Standin’ on the corner in Winslow, Arizona
Because of my foot* (*that will be a theme for a while here), I wasn’t up for cooking, so Richard cooked a Bertoli pan dinner the first night, and went into Winslow and grabbed some excellent take out for the second. Of course we had to go into town and snap some obligatory pics with the “Standin’ on the Corner” statues. And yeah, we had to buy the song from iTunes so we could really get the full Eagles experience.

Badlands with bling
Monday we dedicated to Petrified Forest National Park. We thought there was a lot of petrified wood lying around in Escalante. Hahaha. That was nothing compared to this. It is a twenty five mile drive to go from one side of the park to the other and, in addition to it being lousy with petrified wood, there were all kinds of really colorful dunes and mounds all along the way. We first stopped at the famed gift stores at the south entrance to the park. You can actually camp there, but it’s not as though this would be a scenery based decision. It is exactly what it sounds like: a parking lot next to some gift shops. It seemed like some of the sites had hookups, but it’s not like there is anything else around there. In retrospect, I was happy with the state park plan, even though it required a drive out and back to the park.

Riding the national park road
Richard rode the national park road while I drove it, stopping at any of the overlooks and points of interest that did not require a lot of walking. On that day, I was feeling better, but certainly not to the point of “normal.” We both loved this national park and I especially liked the Painted Desert views up at the north end. And the plethora of jewel encrusted petrified wood scattered all over the park is just amazing. It’s like Badlands with bling.

The Painted Desert
Due to the rains, it was nowhere near as hot as I feared it might be. In the national park, it hit mid 90s, but Richard seems to have no problem with that.

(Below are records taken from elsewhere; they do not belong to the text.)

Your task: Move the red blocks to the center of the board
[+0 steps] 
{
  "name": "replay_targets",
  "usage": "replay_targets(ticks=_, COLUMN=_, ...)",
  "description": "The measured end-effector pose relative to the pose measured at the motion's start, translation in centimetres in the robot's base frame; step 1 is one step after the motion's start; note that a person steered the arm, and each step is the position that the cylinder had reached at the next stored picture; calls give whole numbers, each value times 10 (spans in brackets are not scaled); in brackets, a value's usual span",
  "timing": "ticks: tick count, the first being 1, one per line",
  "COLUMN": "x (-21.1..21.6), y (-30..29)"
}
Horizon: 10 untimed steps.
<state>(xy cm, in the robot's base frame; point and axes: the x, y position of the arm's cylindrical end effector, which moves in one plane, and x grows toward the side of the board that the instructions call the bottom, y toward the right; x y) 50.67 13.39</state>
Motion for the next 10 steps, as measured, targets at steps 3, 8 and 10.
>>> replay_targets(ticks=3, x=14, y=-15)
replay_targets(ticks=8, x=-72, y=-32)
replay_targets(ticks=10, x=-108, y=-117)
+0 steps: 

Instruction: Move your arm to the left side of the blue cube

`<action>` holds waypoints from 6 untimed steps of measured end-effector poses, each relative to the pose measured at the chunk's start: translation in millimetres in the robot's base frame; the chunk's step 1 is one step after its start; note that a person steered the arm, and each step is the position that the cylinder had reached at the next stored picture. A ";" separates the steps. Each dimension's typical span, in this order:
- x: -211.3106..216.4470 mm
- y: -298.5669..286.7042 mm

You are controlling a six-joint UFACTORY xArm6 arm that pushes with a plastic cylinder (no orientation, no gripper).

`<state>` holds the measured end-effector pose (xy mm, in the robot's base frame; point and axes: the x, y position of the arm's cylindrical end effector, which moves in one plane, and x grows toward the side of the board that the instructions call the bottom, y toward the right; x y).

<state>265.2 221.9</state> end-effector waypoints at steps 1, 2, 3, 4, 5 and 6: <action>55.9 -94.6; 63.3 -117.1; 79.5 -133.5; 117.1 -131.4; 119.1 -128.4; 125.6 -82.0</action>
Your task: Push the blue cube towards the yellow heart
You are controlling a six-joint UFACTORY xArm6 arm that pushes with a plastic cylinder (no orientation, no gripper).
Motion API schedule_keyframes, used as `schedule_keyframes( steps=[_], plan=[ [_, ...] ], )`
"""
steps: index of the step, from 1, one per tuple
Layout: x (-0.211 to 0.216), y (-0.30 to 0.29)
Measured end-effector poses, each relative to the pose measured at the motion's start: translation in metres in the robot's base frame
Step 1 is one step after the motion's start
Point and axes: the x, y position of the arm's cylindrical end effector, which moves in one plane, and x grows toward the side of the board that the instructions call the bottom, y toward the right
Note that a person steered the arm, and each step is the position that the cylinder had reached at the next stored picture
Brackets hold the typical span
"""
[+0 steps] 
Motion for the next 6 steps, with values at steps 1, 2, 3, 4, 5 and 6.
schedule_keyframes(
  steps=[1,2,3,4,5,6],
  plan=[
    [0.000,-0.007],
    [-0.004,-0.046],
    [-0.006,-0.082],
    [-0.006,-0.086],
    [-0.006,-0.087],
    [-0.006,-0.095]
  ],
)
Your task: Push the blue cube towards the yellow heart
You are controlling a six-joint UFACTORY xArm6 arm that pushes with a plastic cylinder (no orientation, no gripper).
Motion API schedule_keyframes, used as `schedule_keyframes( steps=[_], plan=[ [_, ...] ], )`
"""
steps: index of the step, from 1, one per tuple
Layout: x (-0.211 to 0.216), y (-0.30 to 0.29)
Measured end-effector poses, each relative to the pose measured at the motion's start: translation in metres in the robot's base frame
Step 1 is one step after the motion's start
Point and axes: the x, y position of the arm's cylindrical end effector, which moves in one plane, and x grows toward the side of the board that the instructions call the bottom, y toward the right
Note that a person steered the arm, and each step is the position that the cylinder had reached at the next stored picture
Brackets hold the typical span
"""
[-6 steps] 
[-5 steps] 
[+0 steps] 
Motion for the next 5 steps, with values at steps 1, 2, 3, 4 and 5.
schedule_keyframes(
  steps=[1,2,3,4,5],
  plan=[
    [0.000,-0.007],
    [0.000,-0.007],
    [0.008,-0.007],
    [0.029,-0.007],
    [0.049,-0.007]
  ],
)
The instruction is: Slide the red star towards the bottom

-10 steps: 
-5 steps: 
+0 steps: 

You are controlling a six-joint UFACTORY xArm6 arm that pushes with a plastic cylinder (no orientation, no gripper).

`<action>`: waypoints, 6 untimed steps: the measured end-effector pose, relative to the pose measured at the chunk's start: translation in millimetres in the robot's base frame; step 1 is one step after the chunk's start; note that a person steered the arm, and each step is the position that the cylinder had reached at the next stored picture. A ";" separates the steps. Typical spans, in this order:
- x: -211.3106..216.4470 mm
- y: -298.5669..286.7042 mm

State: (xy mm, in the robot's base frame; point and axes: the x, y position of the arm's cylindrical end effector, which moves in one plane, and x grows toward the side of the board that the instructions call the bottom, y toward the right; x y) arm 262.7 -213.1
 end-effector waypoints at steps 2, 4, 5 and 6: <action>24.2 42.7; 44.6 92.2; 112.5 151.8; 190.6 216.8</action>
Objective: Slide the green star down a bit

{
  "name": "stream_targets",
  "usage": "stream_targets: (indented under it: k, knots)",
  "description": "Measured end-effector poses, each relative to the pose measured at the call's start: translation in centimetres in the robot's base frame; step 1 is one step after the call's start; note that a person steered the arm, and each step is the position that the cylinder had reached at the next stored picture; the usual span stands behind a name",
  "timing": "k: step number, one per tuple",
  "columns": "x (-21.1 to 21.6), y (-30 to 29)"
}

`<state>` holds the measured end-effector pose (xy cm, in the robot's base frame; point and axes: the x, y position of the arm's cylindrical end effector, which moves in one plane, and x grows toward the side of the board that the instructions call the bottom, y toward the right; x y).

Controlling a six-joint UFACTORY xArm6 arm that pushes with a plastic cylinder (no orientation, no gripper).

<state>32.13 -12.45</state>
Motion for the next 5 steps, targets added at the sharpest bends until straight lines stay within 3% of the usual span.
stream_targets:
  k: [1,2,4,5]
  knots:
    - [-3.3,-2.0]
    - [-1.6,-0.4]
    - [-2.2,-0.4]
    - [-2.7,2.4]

I was in the air conditioned car, so not really a concern for me. At night it cooled off a lot. Great stop along the road and another national park checked off!
Total miles: 119.7, 17.1 mpg. Site 26. Electric and water. Great solar with one extremely well placed shade tree. Good LTE for both. Close enough to see Highway 40, but not close enough to hear it. Richard saw fireworks coming from town on the 4th, but I was staying put with my foot up inside. Good dump and potable water.